Don’t be surprised if the term South West Africa sounds more familiar to you than Namibia. It just means you were born before 1990 when the country gained independence and changed its name.

As a geographical expression, South West Africa is fairly accurate because it describes the location of one of the world’s oldest and largest deserts – the Namib (from which Namibia gets its name). Over 80,000 square kilometres of rugged mountains, arid plains and shifting sand dunes that change colour, from red to yellow, and extend as far as the eye can see – like landscapes on the moon.

Imagine crossing that desert by car (without air-conditioning) to attend a Communications Workshop, organized by CREC and the Namibian Bishops’ Conference, outside the capital city of Windhoek. Because that’s exactly what many of the 40 participants did. They came from all over the country in response to an invitation, and in reaction to a challenge, to: “Discover, Experience and Create”.
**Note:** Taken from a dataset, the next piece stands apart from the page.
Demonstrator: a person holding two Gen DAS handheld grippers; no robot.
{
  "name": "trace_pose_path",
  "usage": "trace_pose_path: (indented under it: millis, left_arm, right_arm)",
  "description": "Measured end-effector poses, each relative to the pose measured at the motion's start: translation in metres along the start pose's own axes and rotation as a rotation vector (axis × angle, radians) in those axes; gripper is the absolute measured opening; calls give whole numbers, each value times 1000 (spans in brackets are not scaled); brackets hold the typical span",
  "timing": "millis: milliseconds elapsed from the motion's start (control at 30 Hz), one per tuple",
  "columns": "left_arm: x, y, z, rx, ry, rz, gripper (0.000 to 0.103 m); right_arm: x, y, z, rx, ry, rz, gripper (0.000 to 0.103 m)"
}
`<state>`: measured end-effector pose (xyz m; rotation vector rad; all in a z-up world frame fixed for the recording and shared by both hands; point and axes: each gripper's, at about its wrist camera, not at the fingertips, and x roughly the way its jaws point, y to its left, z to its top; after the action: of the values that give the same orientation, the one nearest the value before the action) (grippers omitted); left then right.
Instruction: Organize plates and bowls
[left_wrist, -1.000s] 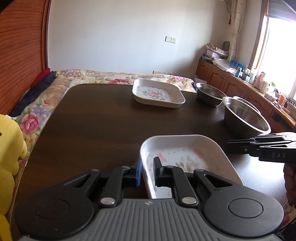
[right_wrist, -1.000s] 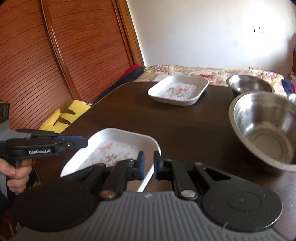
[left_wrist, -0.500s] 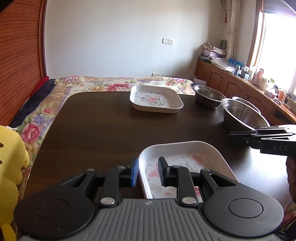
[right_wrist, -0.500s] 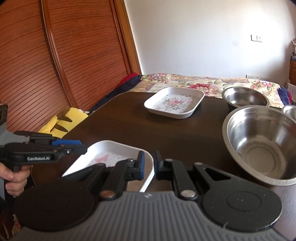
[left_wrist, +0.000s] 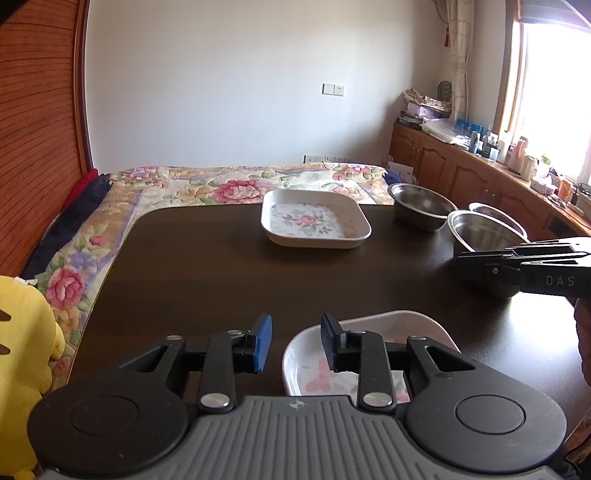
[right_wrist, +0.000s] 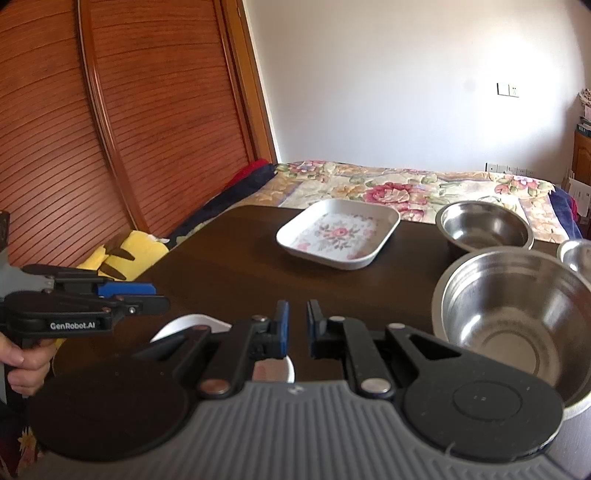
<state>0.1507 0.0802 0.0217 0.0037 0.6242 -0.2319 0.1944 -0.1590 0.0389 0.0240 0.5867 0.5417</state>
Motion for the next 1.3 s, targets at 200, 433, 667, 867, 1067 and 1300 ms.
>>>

The groundwork was laid by Fr Veranus Shiimi, the person responsible for media and communications for the Bishops’ Conference (and a former student of mine at the Pontifical Gregorian University in Rome), and his assistant, Sr Scholastica Kaliki.

With the help of local bishops, priests and religious, they identified the most promising Catholic communicators in the country and brought them together under one roof for a unique CREC Experience aimed at unleashing their creative talents and skills.

In the words of the participants themselves, that Experience was “inspiring”, “liberating” and “life-changing”. Thanks to the inventive energy of two new CREC trainers, Tim Harris and Sean Lategan (who also produced the must-see video), everyone went away feeling encouraged and motivated by the knowledge that media is so much more than technology. It’s relationships.

You can be sure that, because of the relationships that were born and nourished during the CREC Workshop, communications in Namibia will never be the same again.